I felt too numb. My disbelieving ears still continued to barricade against the words that slipped out of her mouth, no matter how hard I tried to listen. As I sank lower and lower, I saw my family flashing before me. My employer, my coworkers, my reports, the houses we were meaning to sell off to the business partners to whom we meant to reach out, some of whom I still kept in touch with, they were just wiped away from me in a snap. I didn't know what to think. I didn't know how to report this to my family. I didn't know what to do work-wise. I didn't even know how to respond when something this catastrophic happened with work or the new friends I made through it.

Then, a minute later, I could not have remembered anymore after that. I remember only seeing black with a faint vibration. I felt it on the side of my head when it hit the pavement.


“And don't forget,” interrupted the officer I spoke with, “the time where you had to be taken to the ambulance. You see, the paramedics wondered how hard you hit your head on the pavement when that occurred.”

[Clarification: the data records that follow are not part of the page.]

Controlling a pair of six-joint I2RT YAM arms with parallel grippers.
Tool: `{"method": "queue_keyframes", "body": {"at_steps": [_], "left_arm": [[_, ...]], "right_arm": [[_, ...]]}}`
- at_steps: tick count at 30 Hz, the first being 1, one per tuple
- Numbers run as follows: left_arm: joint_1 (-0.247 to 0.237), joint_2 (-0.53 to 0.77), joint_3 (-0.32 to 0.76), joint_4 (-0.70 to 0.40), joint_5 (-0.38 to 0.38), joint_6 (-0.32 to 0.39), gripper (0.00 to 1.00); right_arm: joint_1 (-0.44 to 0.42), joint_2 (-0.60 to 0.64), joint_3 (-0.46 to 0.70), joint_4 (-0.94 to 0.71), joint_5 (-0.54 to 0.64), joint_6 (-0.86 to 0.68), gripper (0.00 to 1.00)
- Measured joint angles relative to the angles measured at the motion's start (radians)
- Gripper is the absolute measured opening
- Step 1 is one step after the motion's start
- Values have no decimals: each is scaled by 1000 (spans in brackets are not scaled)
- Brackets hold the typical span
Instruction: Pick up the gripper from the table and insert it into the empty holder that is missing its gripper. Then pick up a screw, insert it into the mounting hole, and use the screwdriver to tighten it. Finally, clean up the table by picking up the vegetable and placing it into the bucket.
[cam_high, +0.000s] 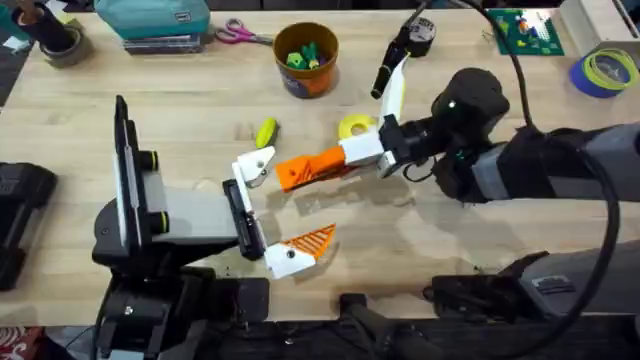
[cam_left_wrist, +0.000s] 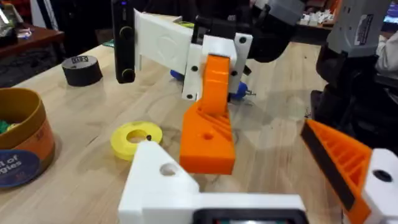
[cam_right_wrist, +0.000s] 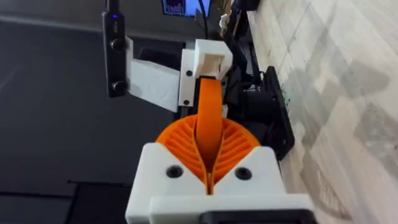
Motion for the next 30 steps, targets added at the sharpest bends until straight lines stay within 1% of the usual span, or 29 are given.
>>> {"method": "queue_keyframes", "body": {"at_steps": [6, 22, 26, 30], "left_arm": [[0, 0, 0, 0, 0, 0, 986], [0, 0, 0, 0, 0, 0, 985], [0, 0, 0, 0, 0, 0, 986], [0, 0, 0, 0, 0, 0, 986]], "right_arm": [[0, 0, 0, 76, 0, 8, 9], [7, 0, -1, 84, 3, 38, 9], [7, 2, -27, 162, 26, 47, 9], [7, 2, -54, 173, 51, 61, 9]]}}
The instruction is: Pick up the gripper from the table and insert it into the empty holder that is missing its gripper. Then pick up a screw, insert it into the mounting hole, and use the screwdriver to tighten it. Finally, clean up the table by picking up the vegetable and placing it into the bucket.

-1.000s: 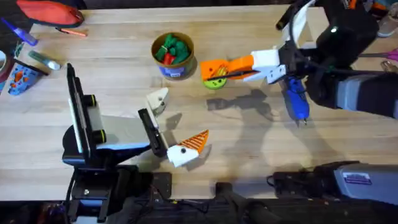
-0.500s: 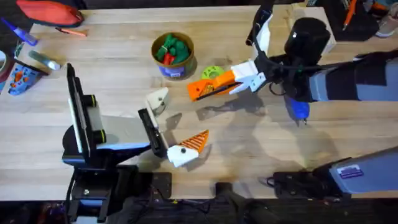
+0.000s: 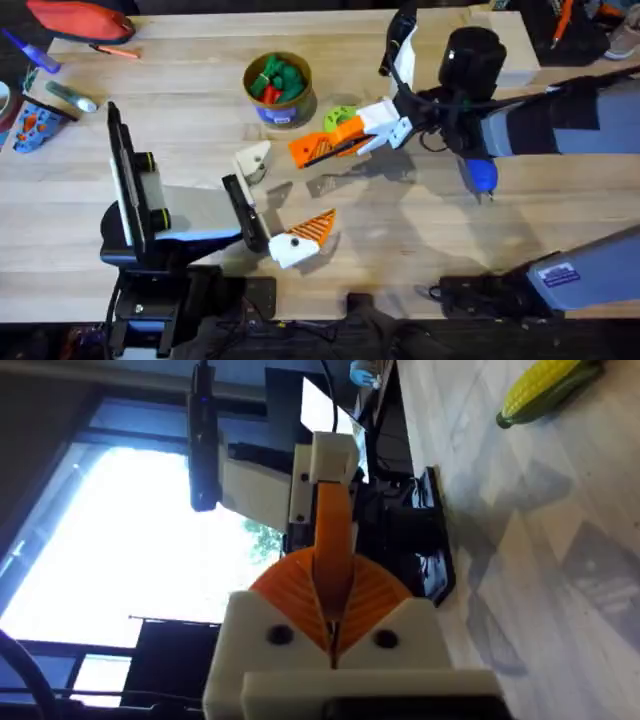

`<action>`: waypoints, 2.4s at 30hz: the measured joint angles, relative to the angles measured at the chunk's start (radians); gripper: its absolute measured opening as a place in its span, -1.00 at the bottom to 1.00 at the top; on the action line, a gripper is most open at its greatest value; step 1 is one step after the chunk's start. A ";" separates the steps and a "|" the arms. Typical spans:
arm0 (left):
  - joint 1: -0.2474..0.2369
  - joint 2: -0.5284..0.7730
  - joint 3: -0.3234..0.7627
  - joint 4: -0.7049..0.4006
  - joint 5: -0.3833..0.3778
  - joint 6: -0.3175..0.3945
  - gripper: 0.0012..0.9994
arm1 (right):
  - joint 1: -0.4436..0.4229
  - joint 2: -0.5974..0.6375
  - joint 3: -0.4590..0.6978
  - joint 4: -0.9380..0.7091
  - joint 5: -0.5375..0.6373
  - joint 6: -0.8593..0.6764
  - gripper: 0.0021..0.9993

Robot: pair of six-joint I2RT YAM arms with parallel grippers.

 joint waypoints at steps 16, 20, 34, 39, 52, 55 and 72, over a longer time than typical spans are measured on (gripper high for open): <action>0.000 0.000 0.000 0.000 0.000 0.000 0.97 | 0.058 0.000 0.004 -0.019 0.034 0.004 -0.99; 0.000 0.000 0.000 0.000 0.000 0.000 0.97 | 0.074 0.000 0.004 -0.019 0.034 0.003 -0.99; 0.000 0.000 0.000 0.000 0.000 0.000 0.97 | 0.086 0.000 0.004 -0.011 0.034 -0.012 -0.99; 0.000 0.000 0.000 0.000 0.000 0.000 0.97 | 0.086 0.000 0.004 -0.011 0.050 -0.013 -0.99; 0.000 0.000 0.000 0.000 0.000 0.000 0.97 | 0.090 0.000 0.006 -0.008 0.063 -0.020 -0.99; 0.000 0.000 0.000 0.000 0.000 0.000 0.97 | 0.096 0.000 0.019 -0.003 0.063 -0.027 -0.99; 0.000 0.000 0.000 0.000 0.000 0.000 0.97 | 0.114 0.000 0.019 -0.019 0.063 -0.029 -0.99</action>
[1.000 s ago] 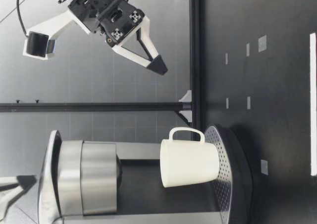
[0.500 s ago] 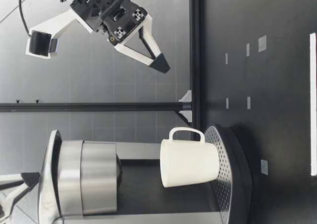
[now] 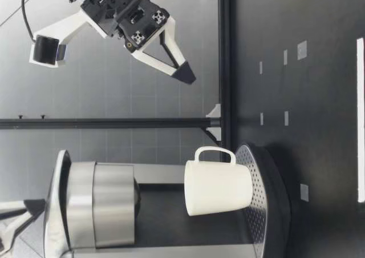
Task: Place the coffee capsule inside the capsule container, then place the cup onto the center of the cup tray.
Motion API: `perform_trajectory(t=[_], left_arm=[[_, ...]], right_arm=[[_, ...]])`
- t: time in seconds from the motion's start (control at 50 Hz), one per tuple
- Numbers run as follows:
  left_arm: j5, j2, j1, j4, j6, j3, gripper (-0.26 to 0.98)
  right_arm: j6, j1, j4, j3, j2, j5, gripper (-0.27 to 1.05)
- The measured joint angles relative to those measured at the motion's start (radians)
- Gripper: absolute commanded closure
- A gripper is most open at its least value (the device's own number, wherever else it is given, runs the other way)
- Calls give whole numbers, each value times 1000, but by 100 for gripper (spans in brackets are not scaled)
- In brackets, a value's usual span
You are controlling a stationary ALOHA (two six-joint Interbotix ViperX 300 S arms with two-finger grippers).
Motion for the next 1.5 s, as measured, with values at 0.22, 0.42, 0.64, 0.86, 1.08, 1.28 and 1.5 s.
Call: perform_trajectory(t=[0.22, 0.42, 0.64, 0.86, 1.08, 1.28, 1.5], left_arm=[[-9, 8, -8, -5, 0, -18, 60], [-14, 28, -58, -8, -5, -18, 60], [-25, 32, -58, -9, -5, -17, 60], [-31, 48, -58, -5, 2, -21, 60], [-21, 51, -60, 0, -2, -21, 60], [-6, 49, -63, 8, -9, -5, 60], [-15, 48, -63, 8, -11, -5, 60]], right_arm=[[2, 0, 2, 0, 0, -2, 39], [2, 0, 2, 2, 0, -9, 39], [2, 0, 0, 0, 0, -9, 39], [2, 0, 2, 8, 0, -9, 39], [2, 0, 2, 15, 0, -9, 39], [2, 0, 0, 15, 0, -11, 39], [0, 0, 0, 15, -6, -14, 39]])
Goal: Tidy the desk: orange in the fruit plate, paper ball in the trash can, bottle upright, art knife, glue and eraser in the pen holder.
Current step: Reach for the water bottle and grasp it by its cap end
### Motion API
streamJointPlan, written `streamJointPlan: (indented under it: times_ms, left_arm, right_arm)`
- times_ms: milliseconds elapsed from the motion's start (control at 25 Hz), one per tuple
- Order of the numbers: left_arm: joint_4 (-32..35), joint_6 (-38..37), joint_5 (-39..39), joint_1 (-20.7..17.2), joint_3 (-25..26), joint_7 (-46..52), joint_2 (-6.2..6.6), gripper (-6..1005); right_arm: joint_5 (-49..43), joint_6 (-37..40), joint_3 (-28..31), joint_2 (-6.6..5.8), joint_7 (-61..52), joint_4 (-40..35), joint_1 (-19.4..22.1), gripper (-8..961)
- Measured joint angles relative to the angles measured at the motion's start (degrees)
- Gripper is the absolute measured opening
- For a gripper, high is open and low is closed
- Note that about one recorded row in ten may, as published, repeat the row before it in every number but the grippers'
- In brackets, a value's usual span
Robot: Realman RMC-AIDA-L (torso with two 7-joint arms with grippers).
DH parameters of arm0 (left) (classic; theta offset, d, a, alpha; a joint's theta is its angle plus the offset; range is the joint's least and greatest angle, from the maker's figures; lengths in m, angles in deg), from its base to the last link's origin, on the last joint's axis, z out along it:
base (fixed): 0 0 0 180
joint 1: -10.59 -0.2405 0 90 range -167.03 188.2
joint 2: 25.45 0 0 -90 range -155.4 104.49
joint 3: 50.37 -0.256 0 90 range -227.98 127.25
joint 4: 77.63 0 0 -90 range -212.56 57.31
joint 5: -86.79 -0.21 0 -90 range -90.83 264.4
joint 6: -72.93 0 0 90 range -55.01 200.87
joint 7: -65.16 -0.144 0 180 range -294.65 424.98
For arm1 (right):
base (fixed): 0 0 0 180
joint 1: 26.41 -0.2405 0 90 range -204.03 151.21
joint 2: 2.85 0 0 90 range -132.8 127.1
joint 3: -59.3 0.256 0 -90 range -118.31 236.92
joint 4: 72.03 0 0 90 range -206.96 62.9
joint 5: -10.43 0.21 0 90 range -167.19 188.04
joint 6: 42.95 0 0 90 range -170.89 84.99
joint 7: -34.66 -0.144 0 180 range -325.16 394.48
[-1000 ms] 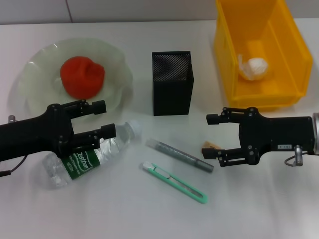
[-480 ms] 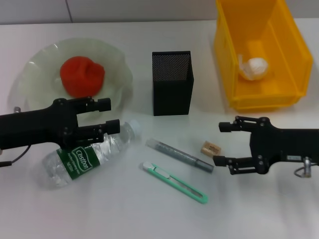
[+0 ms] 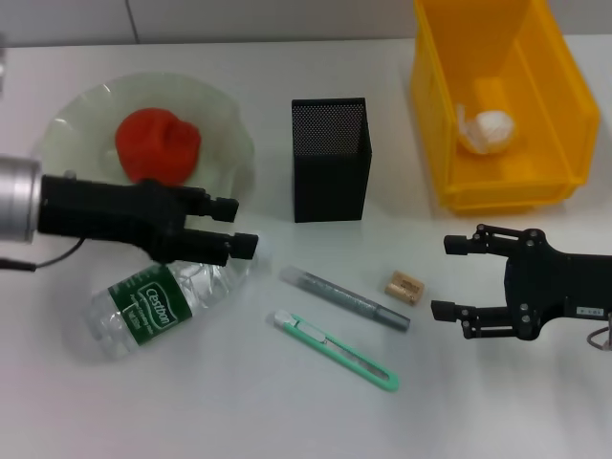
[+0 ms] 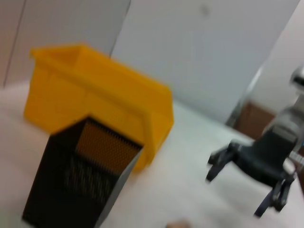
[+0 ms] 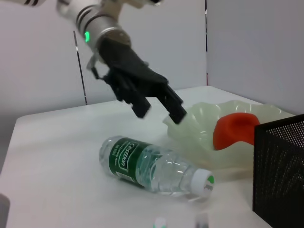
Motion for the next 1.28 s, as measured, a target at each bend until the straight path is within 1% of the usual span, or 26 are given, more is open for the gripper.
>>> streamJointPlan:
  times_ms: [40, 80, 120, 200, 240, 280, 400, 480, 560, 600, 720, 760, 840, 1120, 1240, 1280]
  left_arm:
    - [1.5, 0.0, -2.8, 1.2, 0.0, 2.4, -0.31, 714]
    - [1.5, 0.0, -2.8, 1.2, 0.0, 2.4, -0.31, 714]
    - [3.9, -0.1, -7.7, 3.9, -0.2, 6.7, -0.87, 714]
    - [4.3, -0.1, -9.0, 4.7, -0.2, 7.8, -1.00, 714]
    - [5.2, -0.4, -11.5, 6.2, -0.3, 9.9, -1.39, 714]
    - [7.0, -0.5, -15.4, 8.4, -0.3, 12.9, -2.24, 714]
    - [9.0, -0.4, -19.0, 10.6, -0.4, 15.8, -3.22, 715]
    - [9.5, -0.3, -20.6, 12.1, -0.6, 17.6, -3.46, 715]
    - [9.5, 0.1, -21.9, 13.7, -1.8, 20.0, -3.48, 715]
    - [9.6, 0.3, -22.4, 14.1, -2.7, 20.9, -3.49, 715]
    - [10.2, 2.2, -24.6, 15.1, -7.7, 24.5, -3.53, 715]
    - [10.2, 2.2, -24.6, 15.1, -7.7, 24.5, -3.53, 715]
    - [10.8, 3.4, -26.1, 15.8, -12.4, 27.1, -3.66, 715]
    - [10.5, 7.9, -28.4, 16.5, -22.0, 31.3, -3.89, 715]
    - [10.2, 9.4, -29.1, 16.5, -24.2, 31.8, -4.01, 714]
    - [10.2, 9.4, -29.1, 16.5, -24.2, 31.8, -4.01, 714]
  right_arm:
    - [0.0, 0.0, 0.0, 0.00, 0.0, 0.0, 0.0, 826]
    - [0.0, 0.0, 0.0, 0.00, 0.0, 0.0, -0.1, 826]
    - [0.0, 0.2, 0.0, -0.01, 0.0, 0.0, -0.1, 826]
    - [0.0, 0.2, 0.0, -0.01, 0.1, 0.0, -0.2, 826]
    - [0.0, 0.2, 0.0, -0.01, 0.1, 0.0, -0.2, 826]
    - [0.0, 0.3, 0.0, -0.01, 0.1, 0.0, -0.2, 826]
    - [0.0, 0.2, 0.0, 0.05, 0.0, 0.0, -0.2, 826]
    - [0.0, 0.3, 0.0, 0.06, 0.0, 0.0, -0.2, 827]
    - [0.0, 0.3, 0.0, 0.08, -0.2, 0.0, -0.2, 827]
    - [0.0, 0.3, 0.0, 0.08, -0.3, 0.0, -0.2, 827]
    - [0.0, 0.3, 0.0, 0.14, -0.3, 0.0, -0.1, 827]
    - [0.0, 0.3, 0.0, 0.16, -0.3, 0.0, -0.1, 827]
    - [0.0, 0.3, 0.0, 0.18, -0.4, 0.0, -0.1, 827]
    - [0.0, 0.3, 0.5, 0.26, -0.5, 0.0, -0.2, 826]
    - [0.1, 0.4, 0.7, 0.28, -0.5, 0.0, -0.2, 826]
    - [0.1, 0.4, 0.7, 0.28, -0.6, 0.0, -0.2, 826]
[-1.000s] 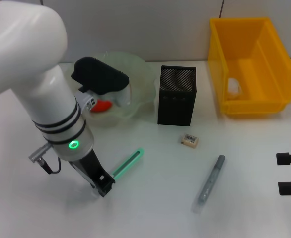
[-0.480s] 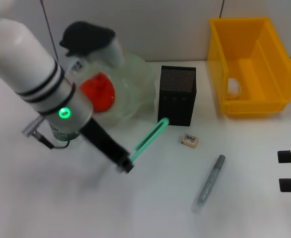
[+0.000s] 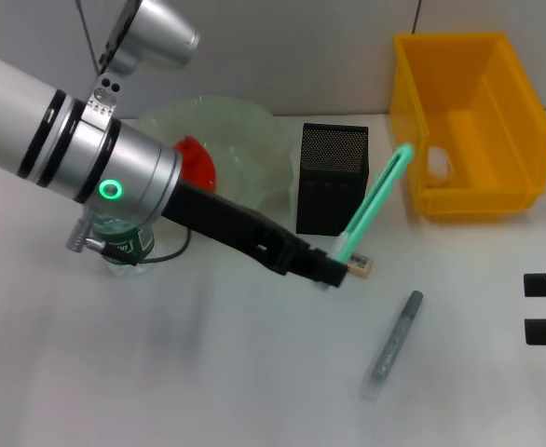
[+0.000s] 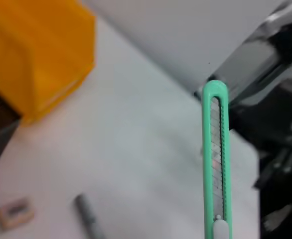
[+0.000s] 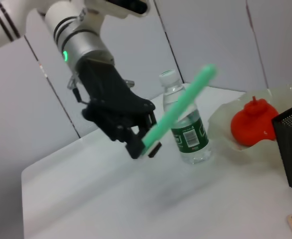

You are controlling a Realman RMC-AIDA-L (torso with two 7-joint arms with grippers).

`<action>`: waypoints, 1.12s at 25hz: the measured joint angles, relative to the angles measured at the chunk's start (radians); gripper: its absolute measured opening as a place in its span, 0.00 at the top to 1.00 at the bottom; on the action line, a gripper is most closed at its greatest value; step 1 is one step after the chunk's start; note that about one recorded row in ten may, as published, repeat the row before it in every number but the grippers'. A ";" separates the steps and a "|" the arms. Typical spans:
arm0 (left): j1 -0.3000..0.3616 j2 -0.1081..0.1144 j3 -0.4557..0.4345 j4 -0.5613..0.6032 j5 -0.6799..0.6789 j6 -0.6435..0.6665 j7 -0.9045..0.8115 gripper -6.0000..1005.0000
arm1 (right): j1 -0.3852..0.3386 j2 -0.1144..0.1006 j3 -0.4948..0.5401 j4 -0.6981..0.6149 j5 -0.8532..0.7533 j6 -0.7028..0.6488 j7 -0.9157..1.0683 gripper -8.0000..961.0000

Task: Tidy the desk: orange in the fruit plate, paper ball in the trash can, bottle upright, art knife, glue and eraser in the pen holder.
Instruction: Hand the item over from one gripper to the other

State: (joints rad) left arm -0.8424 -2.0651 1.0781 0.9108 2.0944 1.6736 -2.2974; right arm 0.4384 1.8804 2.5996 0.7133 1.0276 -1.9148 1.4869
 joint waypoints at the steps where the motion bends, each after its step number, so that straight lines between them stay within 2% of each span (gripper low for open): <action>1: 0.001 0.000 -0.001 -0.017 -0.032 -0.003 0.024 0.80 | 0.000 0.000 0.002 -0.002 0.000 0.002 0.003 0.20; 5: 0.002 -0.001 -0.001 -0.061 -0.100 -0.009 0.087 0.80 | 0.000 0.002 0.013 -0.005 0.000 0.000 0.004 0.20; 14: 0.002 -0.002 0.011 -0.071 -0.102 -0.013 0.105 0.80 | -0.004 0.005 0.019 -0.009 0.002 -0.007 0.012 0.20; 16: -0.003 0.003 0.038 -0.021 -0.043 -0.001 0.134 0.80 | -0.006 0.006 0.021 -0.009 0.010 -0.030 0.029 0.20; 21: -0.004 -0.002 0.084 0.120 0.069 0.011 0.150 0.80 | -0.001 0.004 0.034 -0.002 0.022 -0.067 0.046 0.20; 28: 0.004 -0.004 0.067 0.128 0.019 0.007 0.151 0.80 | 0.004 0.006 0.035 -0.009 0.024 -0.061 0.041 0.20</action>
State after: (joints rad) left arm -0.8387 -2.0686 1.1449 1.0384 2.1138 1.6802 -2.1464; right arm 0.4422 1.8859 2.6346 0.7046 1.0516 -1.9756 1.5278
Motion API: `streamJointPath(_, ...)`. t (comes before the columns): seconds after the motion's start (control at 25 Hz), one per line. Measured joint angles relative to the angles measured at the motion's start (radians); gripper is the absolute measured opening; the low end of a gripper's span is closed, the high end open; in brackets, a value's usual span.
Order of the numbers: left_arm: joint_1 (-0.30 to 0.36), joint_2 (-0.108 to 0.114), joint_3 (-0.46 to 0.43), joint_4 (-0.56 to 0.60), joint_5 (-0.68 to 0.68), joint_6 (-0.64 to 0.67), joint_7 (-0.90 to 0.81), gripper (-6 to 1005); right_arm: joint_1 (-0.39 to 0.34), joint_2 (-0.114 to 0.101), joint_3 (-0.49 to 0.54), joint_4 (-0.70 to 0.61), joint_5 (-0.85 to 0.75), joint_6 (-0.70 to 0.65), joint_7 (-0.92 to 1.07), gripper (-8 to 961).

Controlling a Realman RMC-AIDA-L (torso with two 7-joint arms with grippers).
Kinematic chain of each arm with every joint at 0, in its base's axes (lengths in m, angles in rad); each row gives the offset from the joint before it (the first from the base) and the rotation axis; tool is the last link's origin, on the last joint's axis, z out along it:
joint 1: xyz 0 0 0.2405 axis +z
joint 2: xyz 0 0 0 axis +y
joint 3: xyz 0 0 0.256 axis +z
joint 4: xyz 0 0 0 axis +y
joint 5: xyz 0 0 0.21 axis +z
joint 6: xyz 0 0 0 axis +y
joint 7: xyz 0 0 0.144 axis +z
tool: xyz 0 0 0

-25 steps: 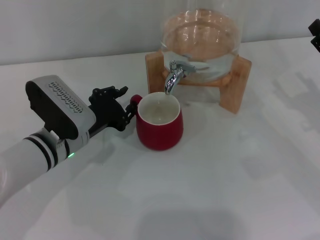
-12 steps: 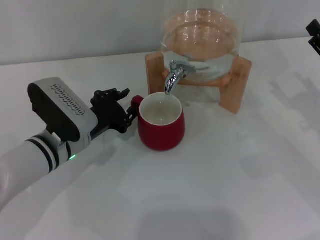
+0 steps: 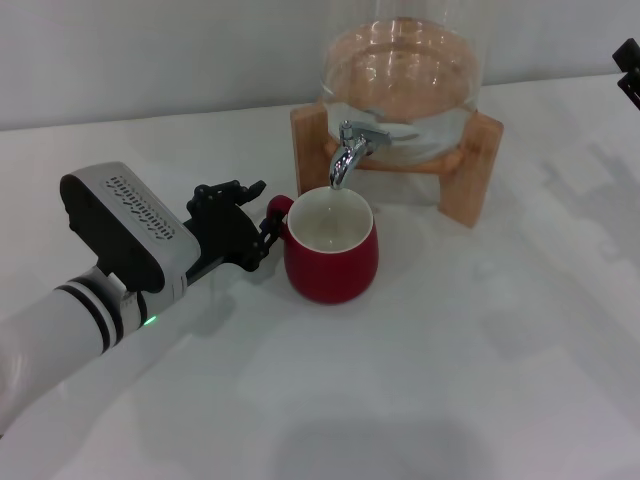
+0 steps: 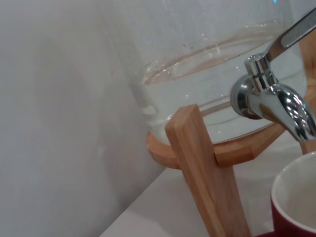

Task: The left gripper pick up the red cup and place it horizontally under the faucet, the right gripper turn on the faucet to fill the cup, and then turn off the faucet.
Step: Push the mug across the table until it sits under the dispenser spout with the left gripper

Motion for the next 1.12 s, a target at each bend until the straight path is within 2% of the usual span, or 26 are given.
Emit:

“I remember, sir,” I responded, “that I ended up in the hospital for no more than a couple days before my wife and kids heard the news and came to pick me up. Anyway, sir, this is all I can recall of what I experienced that night. I'm sorry I couldn't tell you anymore about what happened at the Ball Arena, who the crazed assassin was or who else among the audience were sent to their graves because of this…maniac! Good riddance! Scumbags like him should best be thrown long behind bars for what he had done!”

“Well, I appreciate your time and commitment to tell us what you remember of that horrific night. I know it must’ve been really hard on you.”

“Thank you, officer,” I said. As the officer got up, he opened the door and held it for me as I walked out. The only thing I found gratifying about this report was that I was finally able to get one of the most nightmarish nights of my life off my chest.

Suddenly, as I was about to walk out of the building, I felt myself creeping closer to the sounds of my wife and my children calling for me.